- _What you have to do_: Please, in the data that follows, copy exactly the lines from the line with "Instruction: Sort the" through the last one, both included. Do not include pictures.

- _Data block_:
___
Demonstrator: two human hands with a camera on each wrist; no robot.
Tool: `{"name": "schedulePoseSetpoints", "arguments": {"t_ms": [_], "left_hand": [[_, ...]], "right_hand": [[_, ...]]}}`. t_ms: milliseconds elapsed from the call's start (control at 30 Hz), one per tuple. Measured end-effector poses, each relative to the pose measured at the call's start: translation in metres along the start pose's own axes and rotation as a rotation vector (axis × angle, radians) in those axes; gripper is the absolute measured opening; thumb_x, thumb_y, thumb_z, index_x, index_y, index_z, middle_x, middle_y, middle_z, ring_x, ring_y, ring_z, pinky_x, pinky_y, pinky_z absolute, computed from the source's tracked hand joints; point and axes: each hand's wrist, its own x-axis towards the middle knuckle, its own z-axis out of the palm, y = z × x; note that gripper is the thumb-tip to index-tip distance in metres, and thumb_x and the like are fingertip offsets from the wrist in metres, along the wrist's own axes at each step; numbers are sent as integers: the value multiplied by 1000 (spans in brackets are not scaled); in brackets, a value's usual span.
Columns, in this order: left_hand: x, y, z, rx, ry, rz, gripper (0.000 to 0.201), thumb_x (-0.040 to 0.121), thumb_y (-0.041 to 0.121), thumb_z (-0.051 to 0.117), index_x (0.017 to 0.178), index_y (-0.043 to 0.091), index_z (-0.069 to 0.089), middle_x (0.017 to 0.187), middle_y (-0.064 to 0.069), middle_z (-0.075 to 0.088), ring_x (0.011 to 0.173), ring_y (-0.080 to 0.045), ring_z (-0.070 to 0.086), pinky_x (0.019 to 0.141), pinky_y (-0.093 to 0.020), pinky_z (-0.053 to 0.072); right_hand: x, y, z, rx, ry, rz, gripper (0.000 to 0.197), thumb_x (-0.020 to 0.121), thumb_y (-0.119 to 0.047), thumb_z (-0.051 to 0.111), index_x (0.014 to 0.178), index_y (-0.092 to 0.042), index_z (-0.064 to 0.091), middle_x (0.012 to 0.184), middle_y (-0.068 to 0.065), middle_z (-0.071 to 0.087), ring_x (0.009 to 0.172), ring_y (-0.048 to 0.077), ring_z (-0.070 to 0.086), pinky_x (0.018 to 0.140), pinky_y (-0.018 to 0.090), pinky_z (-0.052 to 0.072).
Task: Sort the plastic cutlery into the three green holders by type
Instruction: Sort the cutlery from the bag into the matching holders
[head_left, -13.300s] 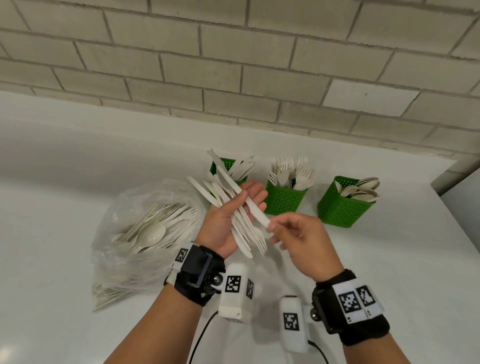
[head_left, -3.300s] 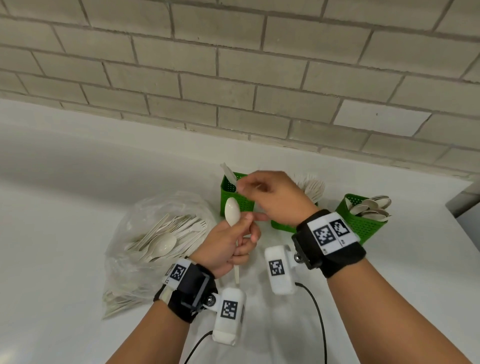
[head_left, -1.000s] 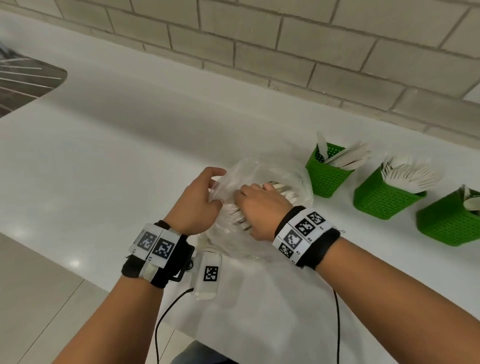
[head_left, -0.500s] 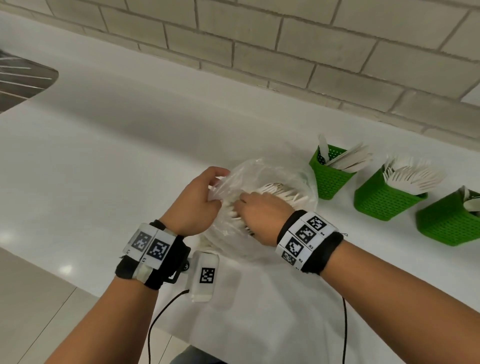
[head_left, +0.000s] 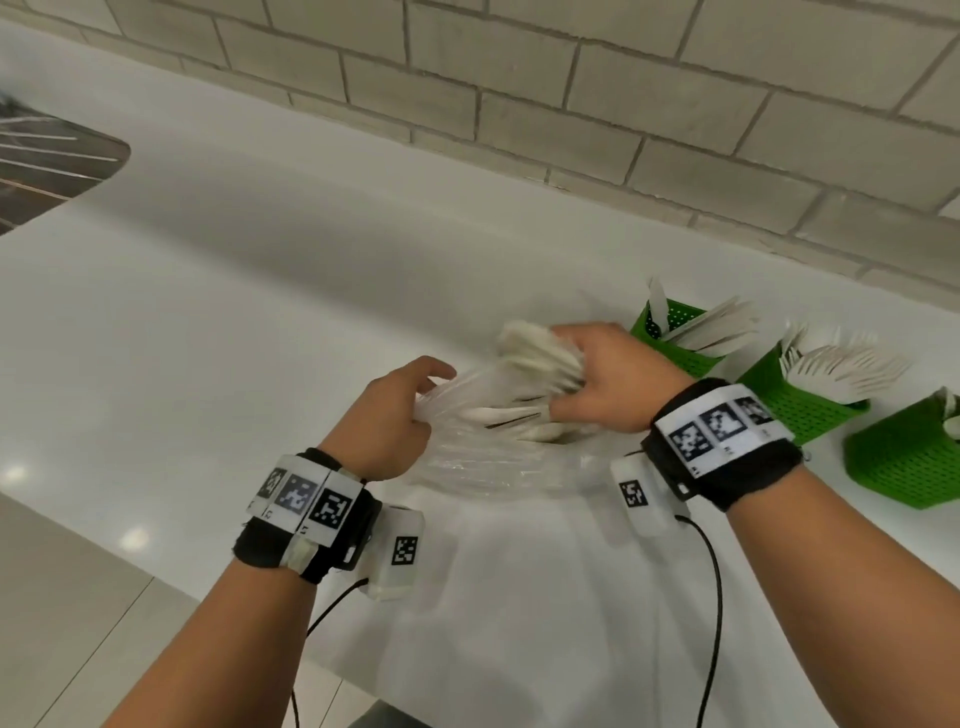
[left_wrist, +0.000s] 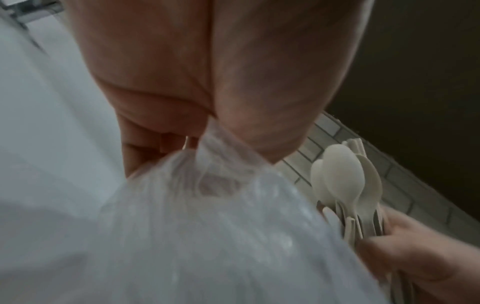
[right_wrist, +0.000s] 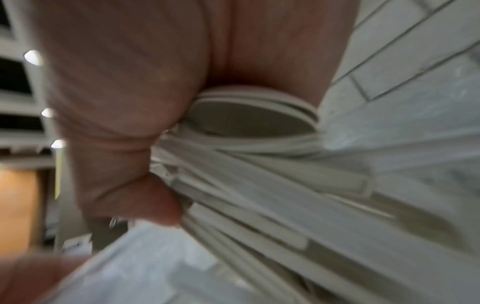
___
- _Result_:
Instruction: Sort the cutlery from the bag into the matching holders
[head_left, -13.300s] 
[head_left, -3.300s] 
[head_left, -1.000s] 
[head_left, -0.500s] 
[head_left, +0.000s] 
[left_wrist, +0.000s] 
[right_wrist, +0.000s] 

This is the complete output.